YOUR OBJECTIVE: For this task, output exactly the lines of the material below starting at the line with "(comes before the" and ending at the line with "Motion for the"; pictures are to be excluded.

INPUT DATA:
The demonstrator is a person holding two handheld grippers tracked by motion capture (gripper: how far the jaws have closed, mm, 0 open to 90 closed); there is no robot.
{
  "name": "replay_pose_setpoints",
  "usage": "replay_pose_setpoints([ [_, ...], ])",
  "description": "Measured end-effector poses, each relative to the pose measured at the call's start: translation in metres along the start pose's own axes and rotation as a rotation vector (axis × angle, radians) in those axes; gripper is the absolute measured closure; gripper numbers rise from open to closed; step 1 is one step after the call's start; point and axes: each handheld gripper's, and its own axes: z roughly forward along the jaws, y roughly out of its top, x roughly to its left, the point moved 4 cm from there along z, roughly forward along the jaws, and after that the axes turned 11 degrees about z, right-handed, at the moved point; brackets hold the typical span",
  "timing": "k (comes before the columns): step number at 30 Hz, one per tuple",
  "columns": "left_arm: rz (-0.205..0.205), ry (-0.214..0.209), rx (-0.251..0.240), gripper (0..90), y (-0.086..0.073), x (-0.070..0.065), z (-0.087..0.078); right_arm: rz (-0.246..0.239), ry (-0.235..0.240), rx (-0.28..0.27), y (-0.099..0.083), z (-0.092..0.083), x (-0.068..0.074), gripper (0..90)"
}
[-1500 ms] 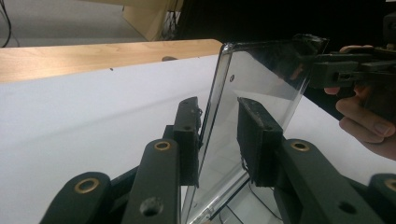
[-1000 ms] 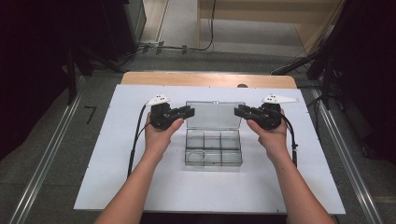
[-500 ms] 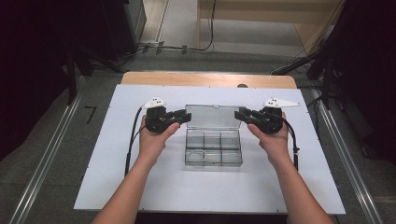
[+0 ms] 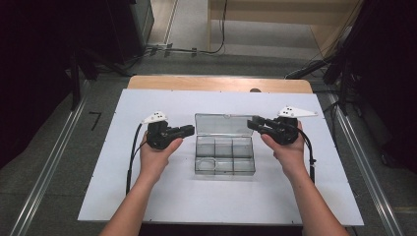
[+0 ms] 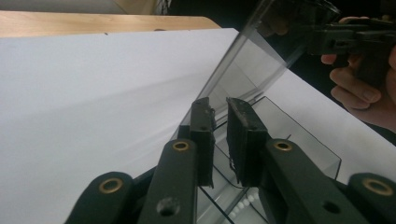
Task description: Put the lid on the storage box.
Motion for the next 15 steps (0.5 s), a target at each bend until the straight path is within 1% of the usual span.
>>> replay_pose_setpoints([
  [3, 0.019, -0.007, 0.013, 88.7, -0.002, -0.004, 0.003, -0.002, 0.000, -0.002, -0.002, -0.001, 0.001, 63.4],
  [4, 0.019, -0.016, 0.017, 89.4, -0.003, -0.005, 0.005, -0.004, 0.001, -0.003, -0.002, -0.002, 0.001, 63.4],
  [8, 0.016, -0.038, 0.020, 89.8, -0.005, -0.008, 0.009, -0.019, -0.006, 0.002, -0.005, -0.003, 0.003, 63.3],
  [12, 0.014, -0.048, 0.015, 89.9, -0.004, -0.010, 0.013, -0.042, -0.011, 0.005, -0.006, -0.004, 0.005, 62.9],
  [15, 0.011, -0.049, 0.015, 89.9, -0.003, -0.011, 0.016, -0.044, -0.010, 0.006, -0.008, -0.005, 0.006, 62.4],
])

SOLUTION TO THE PROBLEM:
  "timing": "k (comes before the columns): step number at 30 Hz, one per tuple",
  "columns": "left_arm: rz (-0.205..0.205), ry (-0.214..0.209), rx (-0.251..0.240), gripper (0..90), y (-0.086..0.073), x (-0.070..0.065), z (-0.087..0.078); right_arm: rz (-0.246..0.239), ry (-0.235..0.240), rx (-0.28..0.27), y (-0.099..0.083), z (-0.092..0.083), x (-0.068..0.074), gripper (0..90)"
}
[-1500 ms] 
[-1000 ms] 
[-500 ms] 
[+0 ms] 
[+0 ms] 
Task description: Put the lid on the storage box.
Motion for the next 15 steps (0.5 s), a target at each bend until the straight path is within 1% of the usual span.

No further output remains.